Não bastando ter acabado com toda a linha de defesa no primeiro tempo, ainda deu assistência para o gol de Hateley no segundo, forçando a substituição de Leandro por Vladimir (passando Júnior para a lateral direita), dois minutos depois. Sem dúvida, uma atuação digna de Mago dos Driblings, apelido do Sir Stanley Matthews.

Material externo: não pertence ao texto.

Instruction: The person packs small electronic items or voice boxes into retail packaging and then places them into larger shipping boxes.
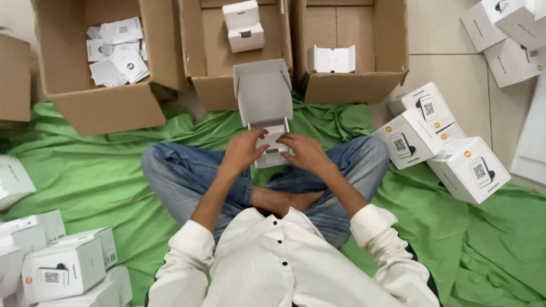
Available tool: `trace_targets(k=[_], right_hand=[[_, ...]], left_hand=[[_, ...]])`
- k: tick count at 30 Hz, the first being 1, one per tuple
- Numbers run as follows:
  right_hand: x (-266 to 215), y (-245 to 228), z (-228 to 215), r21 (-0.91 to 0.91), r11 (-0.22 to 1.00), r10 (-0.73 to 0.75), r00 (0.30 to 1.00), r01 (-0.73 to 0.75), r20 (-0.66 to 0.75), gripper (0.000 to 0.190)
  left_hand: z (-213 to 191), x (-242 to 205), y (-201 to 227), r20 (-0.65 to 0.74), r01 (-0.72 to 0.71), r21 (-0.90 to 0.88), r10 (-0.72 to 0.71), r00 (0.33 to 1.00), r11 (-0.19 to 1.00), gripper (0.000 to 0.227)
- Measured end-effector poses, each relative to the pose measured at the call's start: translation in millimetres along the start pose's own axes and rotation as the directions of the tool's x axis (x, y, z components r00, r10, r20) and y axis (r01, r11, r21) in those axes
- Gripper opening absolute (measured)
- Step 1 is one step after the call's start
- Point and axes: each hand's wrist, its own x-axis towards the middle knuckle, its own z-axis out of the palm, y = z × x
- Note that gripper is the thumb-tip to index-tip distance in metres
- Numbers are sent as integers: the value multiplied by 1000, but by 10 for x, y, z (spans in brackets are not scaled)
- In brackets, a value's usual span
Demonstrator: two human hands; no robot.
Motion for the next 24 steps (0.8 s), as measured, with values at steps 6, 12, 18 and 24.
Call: trace_targets(k=[6,12,18,24], right_hand=[[-65,595,949,-239,964,162,972,-119,171,37],[39,-693,-574,-30,992,119,992,-120,-35,30],[707,-769,-1301,-161,975,-203,901,151,-384,30],[2013,-170,-1299,-55,992,-124,872,112,-473,31]], left_hand=[[698,-429,-746,272,-34,347,-66,960,937,23],[-773,-226,480,48,-33,-5,33,998,999,19],[-1558,386,654,-277,-267,189,313,909,945,21],[-1579,1574,-8,-392,-206,86,223,892,975,15]])
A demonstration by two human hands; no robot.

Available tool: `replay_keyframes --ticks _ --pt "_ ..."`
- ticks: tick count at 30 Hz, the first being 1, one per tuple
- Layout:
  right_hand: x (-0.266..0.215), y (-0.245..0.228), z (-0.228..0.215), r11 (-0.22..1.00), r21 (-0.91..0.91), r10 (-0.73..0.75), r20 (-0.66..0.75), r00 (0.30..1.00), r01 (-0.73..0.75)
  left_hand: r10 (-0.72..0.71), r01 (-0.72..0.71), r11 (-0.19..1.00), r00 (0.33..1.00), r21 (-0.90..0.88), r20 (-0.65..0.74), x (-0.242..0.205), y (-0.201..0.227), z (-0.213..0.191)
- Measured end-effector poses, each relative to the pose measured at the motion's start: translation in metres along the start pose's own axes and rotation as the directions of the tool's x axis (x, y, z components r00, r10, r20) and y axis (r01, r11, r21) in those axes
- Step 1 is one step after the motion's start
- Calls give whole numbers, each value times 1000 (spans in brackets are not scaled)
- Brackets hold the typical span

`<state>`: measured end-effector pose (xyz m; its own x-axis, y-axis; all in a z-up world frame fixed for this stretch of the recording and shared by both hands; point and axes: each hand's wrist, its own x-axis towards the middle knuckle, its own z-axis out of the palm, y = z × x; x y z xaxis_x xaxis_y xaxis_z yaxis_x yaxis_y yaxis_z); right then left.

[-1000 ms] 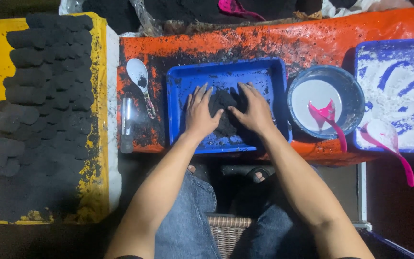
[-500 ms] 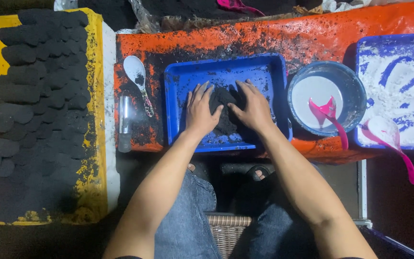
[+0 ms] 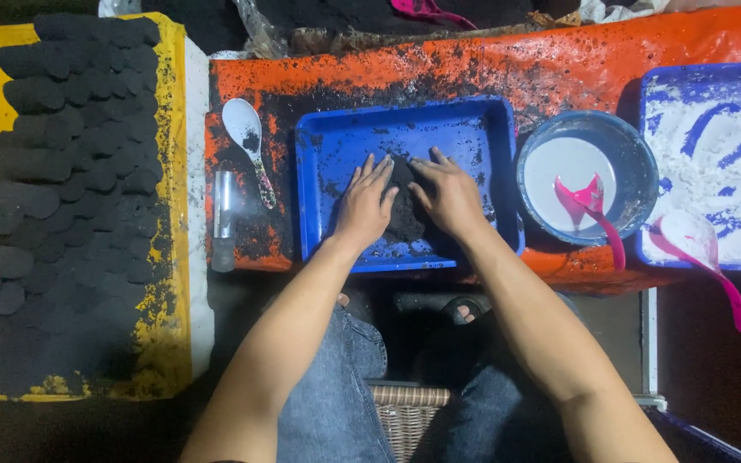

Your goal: The person scoops a dark granular substance from a large bag into a blue tray using a pink scoop. They then mix the dark material with their hands, adding a white liquid from a bowl to the mixture and kneading it together.

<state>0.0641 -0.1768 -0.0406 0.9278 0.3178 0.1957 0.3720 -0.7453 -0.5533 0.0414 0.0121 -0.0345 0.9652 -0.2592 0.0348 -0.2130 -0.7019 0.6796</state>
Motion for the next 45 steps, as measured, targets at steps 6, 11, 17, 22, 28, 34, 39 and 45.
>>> replay_keyframes --ticks 6,11,17,22,28,34,39,45 --pt "1 6 4 1000 -14 -13 -5 1000 13 1 -1 999 1000 -34 -4 2 2 0" --pt "1 7 7 998 -64 -22 -13 1000 21 25 -26 999 1000 -31 -17 2 -4 6" --pt "5 3 6 998 -52 -31 -14 999 30 19 -21 998 1000 -60 -25 5 -2 4" --pt "3 4 7 997 -61 -38 -25 999 37 20 -22 997 1000 -70 -22 7 -1 4" --pt "4 1 3 999 48 2 -29 1000 0 39 -41 995 999 -96 -17 9 0 2" --pt "5 -5 -7 1000 26 -8 -28 1000 9 54 -58 993 998 -104 -37 9 7 -5" --pt "3 1 -8 999 28 30 -6 1000 -30 54 -58 991 998 -121 -34 6 3 -2" --pt "4 5 -6 1000 -9 16 -3 1000 -16 49 -60 990 995 -126 -84 9 -6 3"
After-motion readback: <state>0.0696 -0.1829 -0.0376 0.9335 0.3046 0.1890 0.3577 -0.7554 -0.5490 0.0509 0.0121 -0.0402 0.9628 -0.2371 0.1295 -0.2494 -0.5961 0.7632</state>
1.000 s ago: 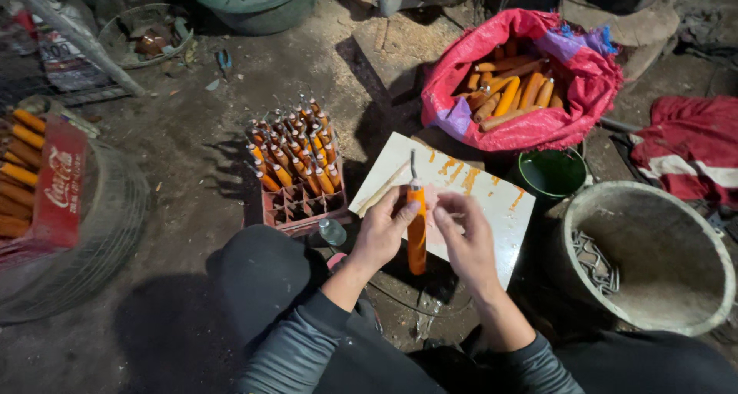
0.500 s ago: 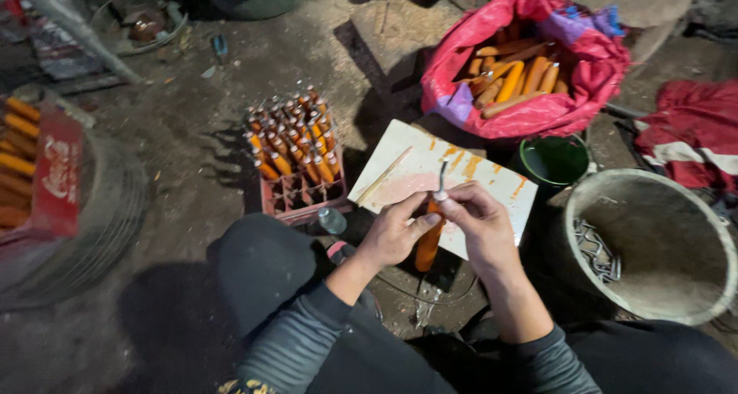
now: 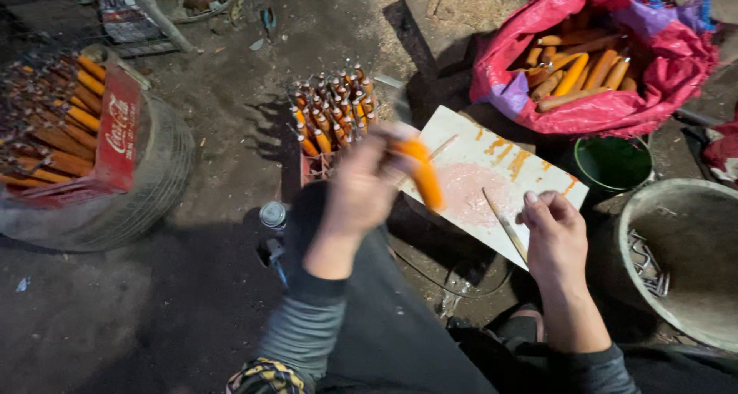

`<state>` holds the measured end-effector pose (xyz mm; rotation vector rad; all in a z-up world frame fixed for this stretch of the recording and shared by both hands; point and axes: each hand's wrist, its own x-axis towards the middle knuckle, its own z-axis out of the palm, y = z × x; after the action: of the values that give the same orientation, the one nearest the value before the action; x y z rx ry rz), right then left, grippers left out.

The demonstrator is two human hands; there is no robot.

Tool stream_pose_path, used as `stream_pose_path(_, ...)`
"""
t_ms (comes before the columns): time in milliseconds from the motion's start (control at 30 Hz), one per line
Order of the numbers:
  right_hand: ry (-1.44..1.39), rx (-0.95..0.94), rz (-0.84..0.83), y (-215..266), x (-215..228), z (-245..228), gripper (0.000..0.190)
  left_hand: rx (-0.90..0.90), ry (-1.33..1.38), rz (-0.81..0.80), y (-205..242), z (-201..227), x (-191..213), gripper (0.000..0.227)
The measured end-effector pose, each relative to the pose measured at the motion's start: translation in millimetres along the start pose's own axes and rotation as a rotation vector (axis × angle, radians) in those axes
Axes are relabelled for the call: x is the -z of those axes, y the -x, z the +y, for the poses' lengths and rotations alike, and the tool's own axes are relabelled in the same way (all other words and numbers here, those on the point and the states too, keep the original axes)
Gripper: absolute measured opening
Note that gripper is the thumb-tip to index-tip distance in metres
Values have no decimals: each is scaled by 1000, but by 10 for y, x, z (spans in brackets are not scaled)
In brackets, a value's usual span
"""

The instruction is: The person assembles orange-handled tools by inserting metal tips into the handle ends. They use a small hammer to tap the tips into place and a metal rod to adjust or seat the tips. Completed tools are placed into a red crate, and additional handles are taken from a pink sack.

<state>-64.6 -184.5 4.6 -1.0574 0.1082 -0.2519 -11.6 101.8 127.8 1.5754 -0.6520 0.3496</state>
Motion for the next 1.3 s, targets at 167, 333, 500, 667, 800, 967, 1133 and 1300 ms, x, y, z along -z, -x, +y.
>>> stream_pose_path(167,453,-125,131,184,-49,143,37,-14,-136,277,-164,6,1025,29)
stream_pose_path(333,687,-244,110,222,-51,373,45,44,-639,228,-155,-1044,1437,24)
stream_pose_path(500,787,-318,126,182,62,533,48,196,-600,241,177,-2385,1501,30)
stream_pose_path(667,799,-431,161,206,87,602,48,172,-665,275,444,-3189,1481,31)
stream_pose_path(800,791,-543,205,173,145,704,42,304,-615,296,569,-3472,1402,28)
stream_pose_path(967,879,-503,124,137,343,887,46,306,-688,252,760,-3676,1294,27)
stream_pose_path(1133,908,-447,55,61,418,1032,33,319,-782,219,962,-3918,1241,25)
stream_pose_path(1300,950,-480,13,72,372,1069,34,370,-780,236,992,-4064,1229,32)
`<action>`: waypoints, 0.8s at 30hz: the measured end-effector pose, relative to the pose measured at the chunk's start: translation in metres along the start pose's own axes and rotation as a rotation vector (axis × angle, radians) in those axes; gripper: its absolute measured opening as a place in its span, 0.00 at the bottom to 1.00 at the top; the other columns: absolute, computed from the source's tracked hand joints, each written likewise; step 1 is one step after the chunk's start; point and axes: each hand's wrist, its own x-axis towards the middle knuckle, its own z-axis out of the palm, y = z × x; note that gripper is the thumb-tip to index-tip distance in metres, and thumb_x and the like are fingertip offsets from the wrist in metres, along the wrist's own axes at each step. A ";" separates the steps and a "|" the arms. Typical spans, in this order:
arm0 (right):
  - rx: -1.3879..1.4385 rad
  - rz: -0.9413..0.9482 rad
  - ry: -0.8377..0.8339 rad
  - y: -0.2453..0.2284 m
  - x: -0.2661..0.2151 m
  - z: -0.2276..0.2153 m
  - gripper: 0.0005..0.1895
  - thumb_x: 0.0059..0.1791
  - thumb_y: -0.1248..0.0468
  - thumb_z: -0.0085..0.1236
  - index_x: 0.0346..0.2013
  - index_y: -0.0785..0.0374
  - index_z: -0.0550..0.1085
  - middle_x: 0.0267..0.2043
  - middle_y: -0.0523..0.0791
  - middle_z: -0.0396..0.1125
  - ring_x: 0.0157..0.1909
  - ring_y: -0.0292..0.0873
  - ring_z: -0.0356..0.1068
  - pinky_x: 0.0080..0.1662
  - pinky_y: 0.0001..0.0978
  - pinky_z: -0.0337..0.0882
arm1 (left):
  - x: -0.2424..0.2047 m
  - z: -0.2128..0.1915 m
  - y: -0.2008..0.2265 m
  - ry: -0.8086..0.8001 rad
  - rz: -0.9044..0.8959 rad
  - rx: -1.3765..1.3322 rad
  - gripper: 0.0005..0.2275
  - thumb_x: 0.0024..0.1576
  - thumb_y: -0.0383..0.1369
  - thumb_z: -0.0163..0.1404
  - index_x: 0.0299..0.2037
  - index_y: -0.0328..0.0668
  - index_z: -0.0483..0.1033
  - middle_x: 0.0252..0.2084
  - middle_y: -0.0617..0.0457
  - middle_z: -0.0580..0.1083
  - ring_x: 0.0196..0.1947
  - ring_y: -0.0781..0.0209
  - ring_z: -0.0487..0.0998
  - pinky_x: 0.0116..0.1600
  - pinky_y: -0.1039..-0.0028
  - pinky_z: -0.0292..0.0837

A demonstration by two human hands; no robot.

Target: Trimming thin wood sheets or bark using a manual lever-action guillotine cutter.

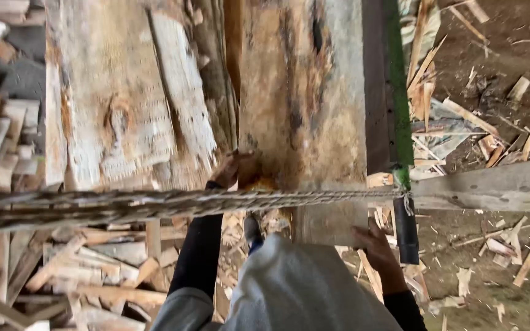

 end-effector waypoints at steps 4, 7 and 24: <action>-0.064 -0.144 -0.071 0.009 0.000 0.007 0.30 0.48 0.60 0.59 0.63 0.65 0.65 0.56 0.49 0.71 0.58 0.47 0.71 0.58 0.41 0.71 | 0.030 0.016 0.026 -0.046 0.012 0.116 0.18 0.64 0.36 0.45 0.60 0.32 0.71 0.52 0.43 0.78 0.50 0.53 0.79 0.56 0.64 0.78; -0.169 -0.221 -0.054 0.022 0.004 0.023 0.30 0.47 0.59 0.60 0.62 0.67 0.67 0.55 0.50 0.72 0.58 0.46 0.72 0.58 0.40 0.71 | 0.035 0.033 0.030 -0.058 0.034 0.170 0.17 0.64 0.34 0.46 0.59 0.31 0.71 0.50 0.43 0.79 0.49 0.54 0.80 0.54 0.67 0.80; -0.765 -1.036 -0.069 0.060 0.126 0.034 0.27 0.43 0.64 0.66 0.56 0.50 0.71 0.60 0.57 0.66 0.60 0.54 0.69 0.57 0.39 0.72 | -0.150 0.077 0.073 -0.334 0.748 0.002 0.23 0.72 0.35 0.41 0.74 0.31 0.57 0.65 0.29 0.71 0.56 0.47 0.74 0.59 0.63 0.74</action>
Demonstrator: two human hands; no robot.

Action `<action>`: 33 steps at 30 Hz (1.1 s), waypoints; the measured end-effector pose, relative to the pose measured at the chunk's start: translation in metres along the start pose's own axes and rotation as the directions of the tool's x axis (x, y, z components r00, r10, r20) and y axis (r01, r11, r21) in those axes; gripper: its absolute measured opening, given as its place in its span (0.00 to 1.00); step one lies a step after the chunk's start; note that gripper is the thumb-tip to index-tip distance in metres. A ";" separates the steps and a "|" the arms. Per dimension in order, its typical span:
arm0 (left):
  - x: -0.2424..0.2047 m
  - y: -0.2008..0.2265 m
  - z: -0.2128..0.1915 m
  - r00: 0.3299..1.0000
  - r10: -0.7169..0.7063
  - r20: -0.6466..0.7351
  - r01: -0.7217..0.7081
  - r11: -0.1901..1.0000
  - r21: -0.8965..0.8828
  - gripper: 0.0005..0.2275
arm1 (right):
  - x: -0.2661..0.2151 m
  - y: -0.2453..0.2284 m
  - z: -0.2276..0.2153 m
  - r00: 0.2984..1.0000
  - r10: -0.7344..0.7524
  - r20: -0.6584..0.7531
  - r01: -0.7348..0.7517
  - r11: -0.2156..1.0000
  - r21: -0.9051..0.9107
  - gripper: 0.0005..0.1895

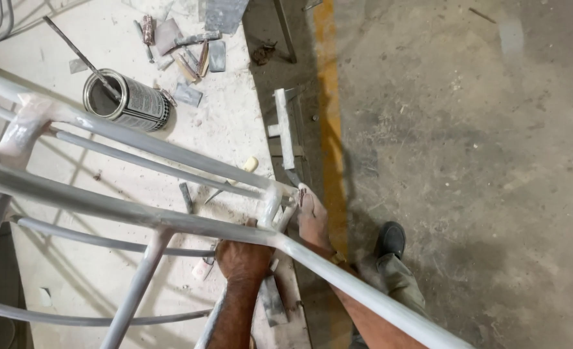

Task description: The recorder is sanding the joints and frame of a large metal or wooden chair using sandpaper in a workshop environment.

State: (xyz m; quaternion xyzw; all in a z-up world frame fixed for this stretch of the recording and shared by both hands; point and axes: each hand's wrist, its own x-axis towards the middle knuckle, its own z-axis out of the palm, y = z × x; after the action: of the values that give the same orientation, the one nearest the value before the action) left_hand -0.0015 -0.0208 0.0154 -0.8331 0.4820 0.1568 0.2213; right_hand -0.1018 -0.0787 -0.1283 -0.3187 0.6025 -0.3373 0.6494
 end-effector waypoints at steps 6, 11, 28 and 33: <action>-0.002 0.003 -0.006 0.993 -0.063 0.096 0.064 0.998 -0.007 0.15 | -0.010 -0.020 -0.006 0.978 -0.195 0.079 0.190 0.980 0.065 0.22; -0.007 0.004 -0.011 0.997 -0.041 0.060 0.041 0.999 0.000 0.17 | -0.023 0.010 -0.016 0.991 -0.096 0.097 0.084 0.990 0.115 0.18; -0.004 -0.002 0.011 0.999 -0.047 -0.018 0.046 0.998 -0.048 0.13 | -0.019 -0.012 0.002 0.998 0.025 -0.064 -0.029 0.997 -0.067 0.27; 0.004 -0.002 0.013 0.992 -0.012 -0.124 0.006 0.999 -0.052 0.13 | 0.007 0.023 0.004 0.955 -0.270 -0.119 0.266 0.963 -0.054 0.24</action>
State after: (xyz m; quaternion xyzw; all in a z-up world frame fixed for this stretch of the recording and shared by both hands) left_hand 0.0019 -0.0157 0.0026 -0.8489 0.4869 0.1158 0.1699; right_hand -0.0958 -0.0714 -0.1502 -0.3877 0.5996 -0.4301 0.5524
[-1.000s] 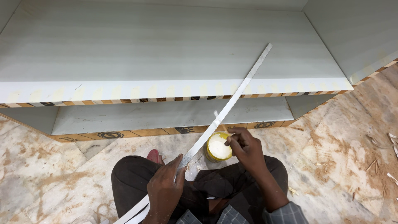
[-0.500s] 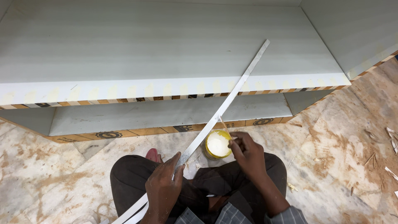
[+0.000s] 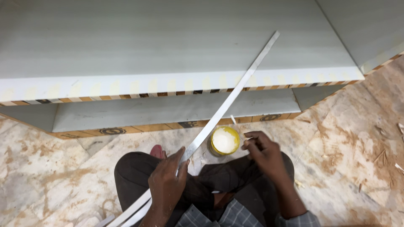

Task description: The person sits on the floor and applies a white adhesive from a small container onto a long white plastic trim strip using a small wooden stick. They repeatedly dip the stick into the container and spread the adhesive along the length of the strip.

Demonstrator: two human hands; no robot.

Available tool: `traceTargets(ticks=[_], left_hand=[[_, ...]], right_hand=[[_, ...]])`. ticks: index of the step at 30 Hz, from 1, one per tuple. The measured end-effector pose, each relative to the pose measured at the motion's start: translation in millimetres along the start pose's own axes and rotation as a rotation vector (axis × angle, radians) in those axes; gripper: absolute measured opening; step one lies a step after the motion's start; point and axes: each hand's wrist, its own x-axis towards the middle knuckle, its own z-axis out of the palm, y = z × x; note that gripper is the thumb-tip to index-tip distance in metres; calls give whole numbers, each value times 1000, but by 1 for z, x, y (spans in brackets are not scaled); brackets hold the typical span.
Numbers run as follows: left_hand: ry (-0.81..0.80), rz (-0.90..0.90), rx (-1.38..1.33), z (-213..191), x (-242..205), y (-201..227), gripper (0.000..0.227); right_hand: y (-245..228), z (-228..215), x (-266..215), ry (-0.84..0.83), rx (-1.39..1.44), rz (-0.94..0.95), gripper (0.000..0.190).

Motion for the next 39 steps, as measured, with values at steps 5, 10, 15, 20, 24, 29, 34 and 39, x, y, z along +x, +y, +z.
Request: traceTargets(ticks=[5, 10, 15, 20, 24, 29, 34, 39], left_hand=[[-10, 26, -19, 2, 12, 3, 37], [-2, 20, -51, 14, 30, 13, 37], [15, 60, -98, 36, 67, 26, 36], [-112, 24, -74, 54, 89, 31, 53], [-115, 43, -76, 50, 85, 27, 67], [-58, 94, -79, 43, 76, 22, 73], [-141, 39, -30, 35, 67, 14, 66], [-195, -22, 32, 34, 56, 6, 60]], right_hand=[[31, -21, 21, -22, -736, -3, 23], [54, -5, 37, -43, -655, 56, 26], [69, 11, 48, -76, -642, 66, 27], [97, 8, 64, -187, -807, 75, 23], [127, 15, 85, -313, -939, 33, 18], [160, 53, 107, -358, -1147, -253, 15], [178, 98, 121, -451, -1289, -393, 9], [188, 133, 130, -563, -1372, -432, 10]])
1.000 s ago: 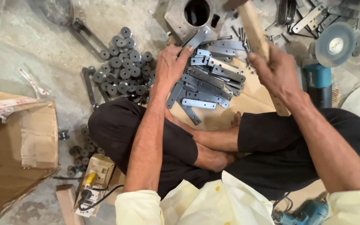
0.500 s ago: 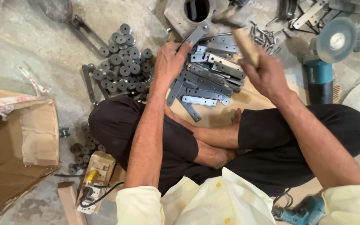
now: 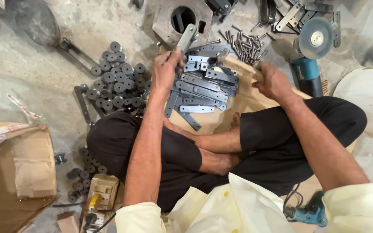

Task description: Assembling and finishing metal components using a hammer and an angle grinder on a workshop floor.

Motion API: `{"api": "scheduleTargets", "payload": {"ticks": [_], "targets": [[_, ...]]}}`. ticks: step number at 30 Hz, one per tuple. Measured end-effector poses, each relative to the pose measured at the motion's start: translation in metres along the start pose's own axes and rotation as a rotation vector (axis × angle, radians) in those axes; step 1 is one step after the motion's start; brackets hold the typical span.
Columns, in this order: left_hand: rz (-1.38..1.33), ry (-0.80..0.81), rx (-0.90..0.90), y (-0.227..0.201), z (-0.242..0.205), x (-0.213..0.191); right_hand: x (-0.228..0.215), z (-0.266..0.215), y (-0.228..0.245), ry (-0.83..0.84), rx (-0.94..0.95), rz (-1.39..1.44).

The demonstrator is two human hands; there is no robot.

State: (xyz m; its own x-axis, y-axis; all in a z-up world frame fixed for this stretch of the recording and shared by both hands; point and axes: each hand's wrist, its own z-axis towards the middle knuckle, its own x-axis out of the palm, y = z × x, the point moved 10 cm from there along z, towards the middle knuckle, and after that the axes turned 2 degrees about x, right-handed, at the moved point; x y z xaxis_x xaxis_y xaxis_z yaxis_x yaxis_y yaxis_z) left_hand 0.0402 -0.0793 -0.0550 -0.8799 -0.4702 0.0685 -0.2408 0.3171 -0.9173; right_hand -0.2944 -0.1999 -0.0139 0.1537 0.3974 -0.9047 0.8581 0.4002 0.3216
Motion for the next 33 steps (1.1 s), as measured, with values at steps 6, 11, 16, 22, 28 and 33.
{"api": "scheduleTargets", "payload": {"ticks": [6,11,16,22,28,33], "targets": [[-0.322,0.174,-0.042,-0.012,-0.016,0.022,0.034,0.005,-0.002,0.063,-0.263,0.018],[-0.6,0.397,-0.117,-0.021,-0.03,0.056,0.002,0.002,0.028,0.079,0.035,0.233],[-0.698,0.518,-0.123,-0.03,-0.043,0.077,-0.035,0.019,0.126,0.027,0.082,1.224],[-0.719,0.526,-0.203,-0.033,-0.052,0.082,0.01,0.049,0.157,0.077,-0.079,1.65],[-0.451,0.456,-0.136,0.002,-0.034,0.085,0.011,0.047,0.175,0.096,0.125,1.746],[0.054,0.222,-0.049,-0.004,-0.026,0.056,0.081,0.102,0.124,0.405,0.666,1.839]]}}
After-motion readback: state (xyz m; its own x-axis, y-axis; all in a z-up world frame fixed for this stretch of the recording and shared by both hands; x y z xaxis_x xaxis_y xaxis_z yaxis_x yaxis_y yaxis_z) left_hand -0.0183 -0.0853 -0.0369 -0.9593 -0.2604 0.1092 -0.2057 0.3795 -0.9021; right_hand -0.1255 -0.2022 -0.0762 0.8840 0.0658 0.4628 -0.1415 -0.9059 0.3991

Conclusão do jogo para o Brasil: a população brasileira pouco se importou com uma réplica da Jules Rimet, a CBF chegaria ao seu centenário com pouquíssimos créditos (à exceção do uso de seus uniformes em manifestações reacionárias), Edu só duraria como técnico durante o período que fora contratado (três jogos), Roberto Dinamite se despediria da seleção na partida seguinte e aquelas duas latas de óleo nunca mais valeriam tanto.
Conclusão de jogo para a Inglaterra: Barnes continuaria sendo cobrado por atuações similares e, por mais que tentasse, os ingleses jamais aceitariam um jogador de país colonizado como protagonista de sua seleção. Sua cor da pele, que até hoje gera insultos entre os jornais galeses, nunca passou desapercebido, trazendo à tona o racismo estrutural tão dito atualmente.
Na Copa de 86, por exemplo, ainda como um dos maiores craques da seleção inglesa, amargurou o banco de reservas até os 30 do segundo tempo contra a Argentina, de Maradona. Já perdendo de 2 a 0, pouco poderia fazer. Mas, como qualquer bom penetra, fez. Um jogo rodeado pelas críticas à Guerra das Malvinas, poderia também ter sido lembrado como o jogo do penetra, não fosse o preconceito. Com apenas 9 minutos em campo, Barnes fez mais uma de suas jogadas surpreendentes, dando assistência para Lineker descontar o placar. Os 10 jogadores ingleses em campo foram eliminados, mas não Barnes.
Décadas depois, a Inglaterra voltaria a enfrentar o Brasil na reabertura do estádio carioca para a Copa do Mundo. Em 2013, o “The Guardian”, principal jornal inglês, foi categórico sobre aquela partida de 1984: “O Carnaval pertence à Barnes”. É, pode ser. Carnaval fora de época, como qualquer penetra gosta.